You are viewing a plain text version of this content. The canonical link for it is here.
Posted to c-dev@xerces.apache.org by sushil kumar <su...@gmail.com> on 2007/05/30 11:10:18 UTC

are surrogate chars allowed in node names?

I am not able to parse following xml using xerces 2.7. Can anybody tell me
that surrogate chars are allowed in XML tag names or not?

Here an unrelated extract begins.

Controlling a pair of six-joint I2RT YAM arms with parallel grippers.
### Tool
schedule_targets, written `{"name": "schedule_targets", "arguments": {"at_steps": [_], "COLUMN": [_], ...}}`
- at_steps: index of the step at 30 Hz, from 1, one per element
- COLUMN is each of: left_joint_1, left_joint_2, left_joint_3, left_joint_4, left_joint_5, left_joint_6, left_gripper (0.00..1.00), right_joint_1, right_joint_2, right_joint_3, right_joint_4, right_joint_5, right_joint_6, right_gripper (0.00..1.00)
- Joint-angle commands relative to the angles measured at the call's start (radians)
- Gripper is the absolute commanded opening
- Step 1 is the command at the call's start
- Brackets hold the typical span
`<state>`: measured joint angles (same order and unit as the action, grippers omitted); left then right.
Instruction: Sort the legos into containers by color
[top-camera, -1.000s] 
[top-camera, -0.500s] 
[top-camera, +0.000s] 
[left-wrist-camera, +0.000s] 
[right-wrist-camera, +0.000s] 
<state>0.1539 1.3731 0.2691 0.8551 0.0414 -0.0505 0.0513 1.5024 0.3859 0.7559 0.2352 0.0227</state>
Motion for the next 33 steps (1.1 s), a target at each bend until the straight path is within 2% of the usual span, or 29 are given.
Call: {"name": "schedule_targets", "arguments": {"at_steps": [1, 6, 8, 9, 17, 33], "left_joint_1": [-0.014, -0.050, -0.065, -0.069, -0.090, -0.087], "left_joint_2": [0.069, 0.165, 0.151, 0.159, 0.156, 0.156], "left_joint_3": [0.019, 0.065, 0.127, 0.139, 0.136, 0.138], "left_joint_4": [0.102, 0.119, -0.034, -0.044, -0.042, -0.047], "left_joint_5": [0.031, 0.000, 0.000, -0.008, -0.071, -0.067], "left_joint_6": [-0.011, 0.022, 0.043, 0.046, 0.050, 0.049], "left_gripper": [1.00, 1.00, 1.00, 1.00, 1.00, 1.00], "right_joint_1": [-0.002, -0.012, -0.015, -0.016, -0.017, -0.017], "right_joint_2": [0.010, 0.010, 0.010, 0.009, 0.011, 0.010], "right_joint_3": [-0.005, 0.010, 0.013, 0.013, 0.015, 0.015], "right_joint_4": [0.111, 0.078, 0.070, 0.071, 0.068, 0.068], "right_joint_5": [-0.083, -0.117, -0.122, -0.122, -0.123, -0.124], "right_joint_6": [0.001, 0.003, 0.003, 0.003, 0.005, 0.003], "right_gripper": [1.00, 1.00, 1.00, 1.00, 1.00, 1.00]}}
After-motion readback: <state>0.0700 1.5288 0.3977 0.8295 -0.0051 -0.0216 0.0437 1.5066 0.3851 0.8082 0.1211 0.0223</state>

<?xml version="1.0" encoding="UTF-16" standalone="yes"?>
<booklist>
    <book>
        <टाईटल>𪘚 Title</टाईटल>
        <author>Amit 𪘚</author>
        <author>𪘚.jpg</author>
        <author>Kumar 𪘚</author>
        <𪘚>Pearson Press</𪘚>
    </book>
    <book>
        <टाईटल>𪘚.jpg</टाईटल>
        <author>Charu 𪘚𪘚𪘚𪘚𪘚</author>
        <author>Pankaj 𪘚𪘚𪘚𪘚</author>
        <!--<𪘚>Pearson 𪘚𪘚𪘚𪘚 Press</𪘚>-->
    </book>
</booklist>


Thanks,
Sushil

Re: are surrogate chars allowed in node names?

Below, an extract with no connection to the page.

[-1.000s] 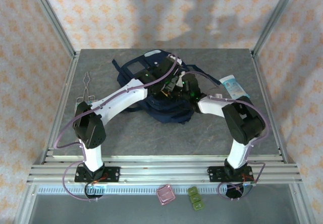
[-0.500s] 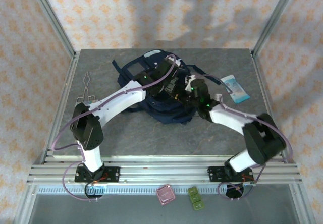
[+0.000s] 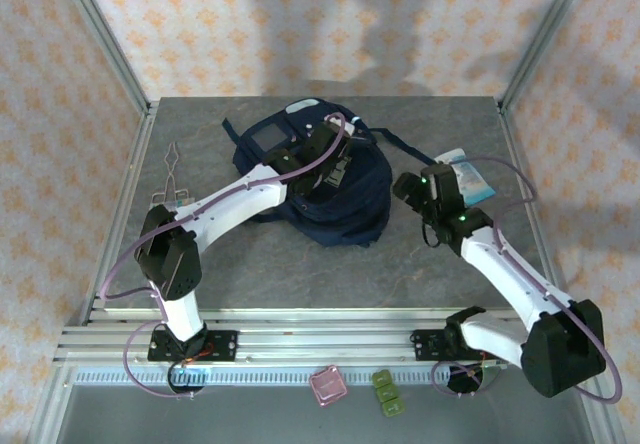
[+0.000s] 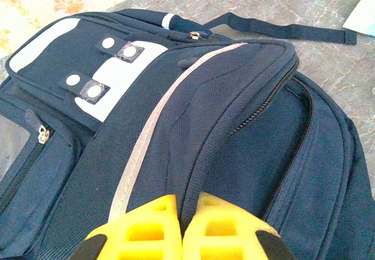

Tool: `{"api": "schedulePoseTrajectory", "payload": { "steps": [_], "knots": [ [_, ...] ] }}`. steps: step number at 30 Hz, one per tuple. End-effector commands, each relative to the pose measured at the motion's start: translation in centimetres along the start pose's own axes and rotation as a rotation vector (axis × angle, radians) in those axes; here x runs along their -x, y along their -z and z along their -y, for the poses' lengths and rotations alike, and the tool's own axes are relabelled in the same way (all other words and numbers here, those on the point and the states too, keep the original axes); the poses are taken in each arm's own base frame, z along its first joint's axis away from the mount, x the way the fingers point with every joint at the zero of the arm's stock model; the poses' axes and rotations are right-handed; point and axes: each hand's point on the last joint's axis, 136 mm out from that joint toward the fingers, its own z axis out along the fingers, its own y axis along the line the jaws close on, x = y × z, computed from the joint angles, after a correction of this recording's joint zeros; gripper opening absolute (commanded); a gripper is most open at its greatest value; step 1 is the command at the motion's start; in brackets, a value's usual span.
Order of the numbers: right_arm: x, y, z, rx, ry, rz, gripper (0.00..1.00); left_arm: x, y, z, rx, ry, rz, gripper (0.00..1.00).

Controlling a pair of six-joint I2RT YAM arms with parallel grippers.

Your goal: Pack the student bag

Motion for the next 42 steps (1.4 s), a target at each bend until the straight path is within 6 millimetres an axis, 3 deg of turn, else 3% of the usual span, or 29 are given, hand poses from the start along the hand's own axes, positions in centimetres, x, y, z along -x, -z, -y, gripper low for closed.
{"api": "schedulePoseTrajectory", "payload": {
  "steps": [1,9,13,27,35,37,42],
  "knots": [
    [0.7,0.3,4.8,-0.208,0.043,0.020,0.89,3.3,2.8,-0.6,-0.021,0.073,0.113,0.00],
    [1.0,-1.9,7.7,-0.260,0.038,-0.014,0.90,3.2,2.8,-0.7,-0.020,0.071,0.109,0.00],
    [0.4,-3.9,8.9,-0.282,0.036,-0.071,0.90,3.1,2.6,-0.5,-0.023,0.070,0.101,0.00],
    [-1.5,-10.3,8.8,-0.261,0.050,-0.266,0.87,2.8,2.3,-0.4,-0.025,0.070,0.085,0.00],
    [-4.2,-11.5,8.5,-0.207,0.044,-0.379,0.71,2.5,2.2,-0.5,-0.020,0.067,0.079,0.00],
    [-4.4,-11.5,9.0,-0.229,0.047,-0.379,0.70,2.5,2.1,-0.5,-0.021,0.067,0.079,0.00],
    [-4.8,-11.9,10.4,-0.302,0.058,-0.393,0.52,2.5,1.8,-0.2,-0.032,0.075,0.075,0.00]
  ]
}}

Posted by David Bertoni <db...@apache.org>.
sushil kumar wrote:
> following is the error message I am getting
> 
> F:\Xerces-Binary\xerces-c-windows_2000-msvc_60\bin>DOMCount 
> F:\surrogateelem_new
> .xml
> 
> Fatal Error at file F:\surrogateelem_new.xml, line 8, char 4
>   Message: Expected an element name
> 
> Errors occurred, no output available

Please reply to the list, and not to my email address.

> 
> 
> F:\Xerces-Binary\xerces-c-windows_2000-msvc_60\bin>
> 
> XML is well formed and even validate in XML-SPY application if you add 
> following DTD on top of below mentioned XML

Are you sure the XML is well-formed, and that XML Spy is correct?

> 
> <?xml version="1.0" encoding="UTF-16" standalone="yes"?>
> <!DOCTYPE booklist [
>     <!ELEMENT booklist (book*)>
>     <!ELEMENT book (टाईटल, author+, 𪘚)>
>     <!ELEMENT टाईटल (#PCDATA)>
>     <!ELEMENT author (#PCDATA)>
>     <!ELEMENT 𪘚 (#PCDATA)>
> ]>
> <booklist>
>     <book>
>         <टाईटल>𪘚 Title</टाईटल>
>         <author>Amit 𪘚</author>
>         <author>𪘚.jpg</author>
>         <author>Kumar 𪘚</author>
>         <𪘚>टाईटल.jpg</𪘚>
>     </book>
>     <book>
>         <टाईटल>𪘚.jpg</टाईटल>
>         <author>Charu 𪘚𪘚𪘚𪘚𪘚</author>
>         <author>Pankaj 𪘚𪘚𪘚𪘚</author>
>         <𪘚>Pearson 𪘚𪘚𪘚𪘚 Press</𪘚>
>     </book>
> </booklist>
> 
> I just want to know whether Xerces support surrogate chars in tag name 
> or not. As I have seen that XML-SPY is validating above mentioned XML.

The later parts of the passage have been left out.